Dalam aspek teknologi, BYD tak kalah menggigit. Perusahaan ini berhasil merilis baterai 10C dan sistem arsitektur 1.000V yang memungkinkan pengisian daya super cepat: hanya 5 menit untuk jarak tempuh 400 km. Inovasi ini jauh mengungguli teknologi Supercharger Tesla yang hanya mampu mengisi daya sejauh 275 km dalam 10 menit.

Selain itu, teknologi Blade Battery milik BYD dianggap revolusioner karena lebih aman dan tahan terhadap suhu ekstrem. Teknologi ini juga disematkan pada model-model entry-level mereka. Fitur keselamatan seperti sistem bantuan pengemudi (ADAS) sudah tersedia bahkan di model dasar BYD.

“Keberhasilan besar BYD berasal dari inovasi teknologinya, terutama Blade Battery yang menawarkan keamanan dan daya tahan lebih baik daripada baterai lithium-ion konvensional,” tulis Auto Cango. Sementara itu, Tesla masih tertatih-tatih meluncurkan model murah yang sempat diumumkan sejak lama. Penundaan ini memperlambat penetrasi Tesla ke segmen pasar menengah global.

Saham Anjlok, Masa Depan Tesla Terancam

Selama 2024, saham Tesla anjlok 31% akibat melemahnya penjualan dan boikot konsumen, terutama di Eropa. Sebaliknya, saham BYD naik 46%, seiring optimisme pasar terhadap pertumbuhan dan inovasinya.

Pada 2025, BYD menargetkan penjualan global sebesar 5,5 hingga 6 juta unit, dengan ekspor yang diperkirakan melonjak 100% menjadi 800.000 unit. Mulai 2027, sebagian besar keuntungan BYD ditargetkan berasal dari pasar internasional.

"BYD telah mengambil langkah strategis dengan memasuki lebih dari 60 negara dan menyesuaikan produknya dengan selera pasar lokal,” tulis laporan tersebut.

Sementara itu, Tesla menghadapi tekanan untuk menjual lebih dari 1 juta unit di paruh kedua 2025 demi mencegah penurunan tahunan.
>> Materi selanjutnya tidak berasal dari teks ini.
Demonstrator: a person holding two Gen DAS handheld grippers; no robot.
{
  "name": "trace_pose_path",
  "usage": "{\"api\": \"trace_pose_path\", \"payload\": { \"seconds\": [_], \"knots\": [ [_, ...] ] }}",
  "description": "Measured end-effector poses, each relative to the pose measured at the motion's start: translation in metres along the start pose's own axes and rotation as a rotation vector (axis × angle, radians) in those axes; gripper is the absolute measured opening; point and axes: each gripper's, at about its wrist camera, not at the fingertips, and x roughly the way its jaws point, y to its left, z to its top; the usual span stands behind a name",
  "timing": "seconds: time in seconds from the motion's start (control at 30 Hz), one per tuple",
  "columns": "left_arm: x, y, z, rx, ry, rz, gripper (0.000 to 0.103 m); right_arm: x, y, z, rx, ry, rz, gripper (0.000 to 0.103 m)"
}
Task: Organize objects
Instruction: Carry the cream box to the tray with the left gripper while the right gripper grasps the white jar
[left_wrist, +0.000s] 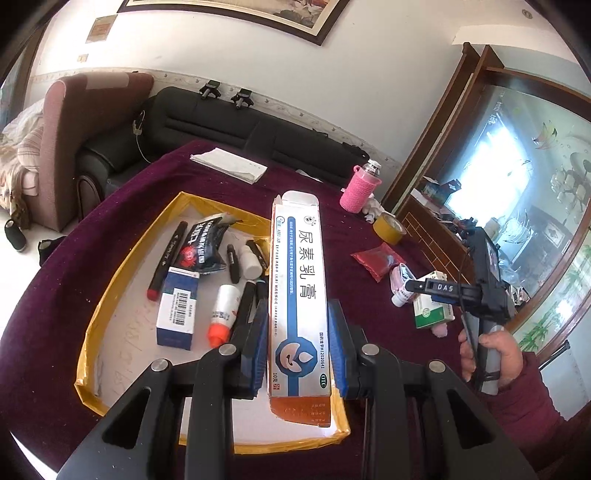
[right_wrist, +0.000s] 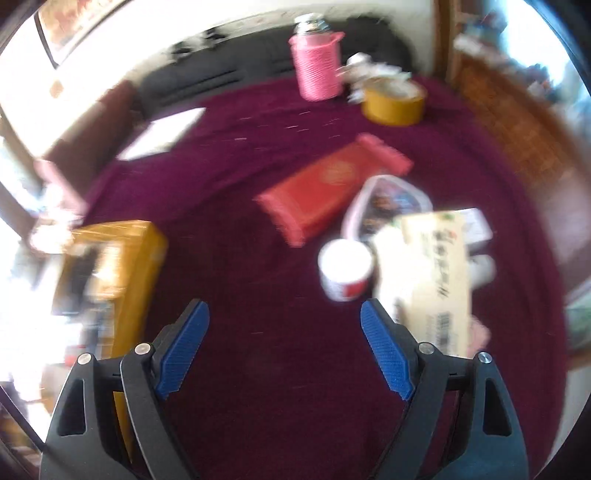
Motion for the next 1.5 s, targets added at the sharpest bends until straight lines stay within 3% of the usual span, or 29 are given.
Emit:
{"api": "trace_pose_path", "payload": {
  "seconds": [0.1, 0.23, 0.3, 0.33, 0.4, 0.43, 0.53, 0.7, 0.8, 0.93, 1.07, 1.13, 1.27, 1.5],
  "knots": [
    [0.004, 0.008, -0.003, -0.011, 0.012, -0.004, 0.025, 0.01, 0.017, -0.011, -0.035, -0.071, -0.194, 0.083],
    [0.007, 0.013, -0.009, -0.025, 0.025, -0.017, 0.025, 0.032, 0.03, -0.003, -0.056, -0.121, -0.39, 0.081],
    [0.006, 0.015, -0.01, -0.028, 0.027, -0.017, 0.025, 0.044, 0.028, 0.003, -0.005, -0.105, -0.409, 0.079],
    [0.005, 0.016, -0.01, -0.03, 0.027, -0.018, 0.025, 0.047, 0.026, 0.006, 0.017, -0.096, -0.407, 0.072],
    [0.004, 0.018, -0.01, -0.031, 0.026, -0.014, 0.025, 0.054, 0.023, 0.009, 0.034, -0.089, -0.417, 0.039],
    [0.003, 0.018, -0.01, -0.031, 0.026, -0.013, 0.025, 0.056, 0.022, 0.01, 0.038, -0.087, -0.413, 0.033],
    [0.002, 0.019, -0.011, -0.031, 0.024, -0.008, 0.025, 0.053, 0.017, 0.006, 0.061, -0.13, -0.391, 0.033],
    [0.005, 0.019, -0.012, -0.033, 0.034, 0.004, 0.025, 0.033, 0.021, 0.002, 0.061, -0.159, -0.292, 0.033],
    [0.01, 0.019, -0.014, -0.033, 0.056, 0.026, 0.025, 0.009, 0.03, 0.0, 0.047, -0.161, -0.163, 0.033],
    [0.018, 0.019, -0.019, -0.027, 0.086, 0.072, 0.025, -0.024, 0.055, -0.007, -0.017, -0.139, 0.074, 0.033],
    [0.017, 0.023, -0.019, -0.034, 0.093, 0.103, 0.025, -0.035, 0.095, -0.018, -0.119, -0.015, 0.367, 0.033],
    [0.015, 0.027, -0.016, -0.036, 0.09, 0.136, 0.025, -0.031, 0.118, -0.027, -0.168, 0.051, 0.455, 0.034],
    [0.013, 0.048, -0.007, -0.032, 0.1, 0.231, 0.025, -0.018, 0.154, -0.042, -0.232, 0.145, 0.522, 0.034],
    [0.032, 0.087, -0.003, -0.023, 0.202, 0.322, 0.025, 0.005, 0.181, -0.046, -0.255, 0.223, 0.561, 0.034]
  ]
}}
Ancaman lainnya datang dari kebijakan dalam negeri AS. Presiden terpilih Donald Trump dikabarkan mempertimbangkan pencabutan subsidi kendaraan listrik senilai US$7.500 per unit. Jika benar terealisasi, Tesla bisa kehilangan daya saing di pasar domestik.

Dengan inovasi yang melambat, strategi harga yang kurang bersaing, dan reputasi yang semakin tergerus, Tesla menghadapi tantangan eksistensial untuk mempertahankan dominasinya di pasar mobil listrik global.
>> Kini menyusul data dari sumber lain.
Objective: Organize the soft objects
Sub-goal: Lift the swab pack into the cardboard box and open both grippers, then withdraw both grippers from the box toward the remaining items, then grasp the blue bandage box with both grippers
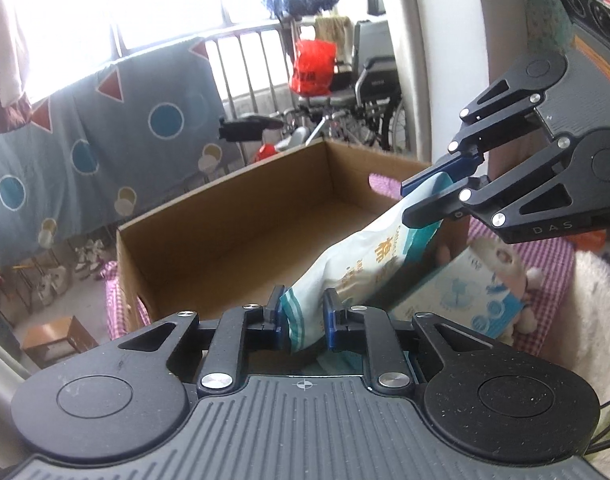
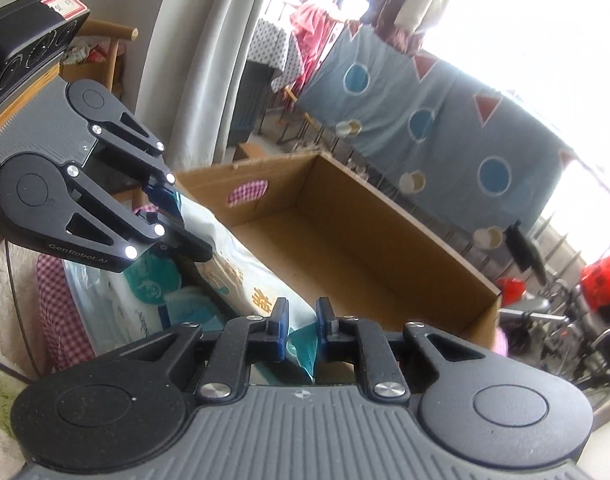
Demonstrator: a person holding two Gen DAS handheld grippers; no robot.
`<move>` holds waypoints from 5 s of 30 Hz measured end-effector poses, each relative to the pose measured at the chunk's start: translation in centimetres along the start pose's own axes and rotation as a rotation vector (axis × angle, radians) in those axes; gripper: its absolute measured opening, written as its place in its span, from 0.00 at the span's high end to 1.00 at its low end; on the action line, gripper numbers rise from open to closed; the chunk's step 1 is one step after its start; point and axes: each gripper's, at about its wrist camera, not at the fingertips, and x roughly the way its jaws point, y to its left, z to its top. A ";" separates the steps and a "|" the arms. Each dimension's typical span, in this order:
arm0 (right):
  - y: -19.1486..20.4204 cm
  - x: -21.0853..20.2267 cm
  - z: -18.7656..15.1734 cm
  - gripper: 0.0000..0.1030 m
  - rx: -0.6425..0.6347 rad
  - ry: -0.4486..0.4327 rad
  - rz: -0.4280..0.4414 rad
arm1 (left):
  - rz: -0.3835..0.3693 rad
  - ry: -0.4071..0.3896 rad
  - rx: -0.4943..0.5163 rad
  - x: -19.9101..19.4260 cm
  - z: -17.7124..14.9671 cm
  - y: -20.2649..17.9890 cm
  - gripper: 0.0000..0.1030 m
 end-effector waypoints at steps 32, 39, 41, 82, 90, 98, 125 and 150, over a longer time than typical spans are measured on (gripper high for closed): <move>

Sementara itu, BYD melaju kencang sebagai pemain baru yang tidak hanya menawarkan teknologi tinggi dan efisiensi, tetapi juga strategi ekspansi global yang cerdas dan adaptif. Jika Tesla tidak segera berbenah, era kejayaan mereka bisa saja benar-benar berakhir dan digantikan oleh kekuatan baru dari timur.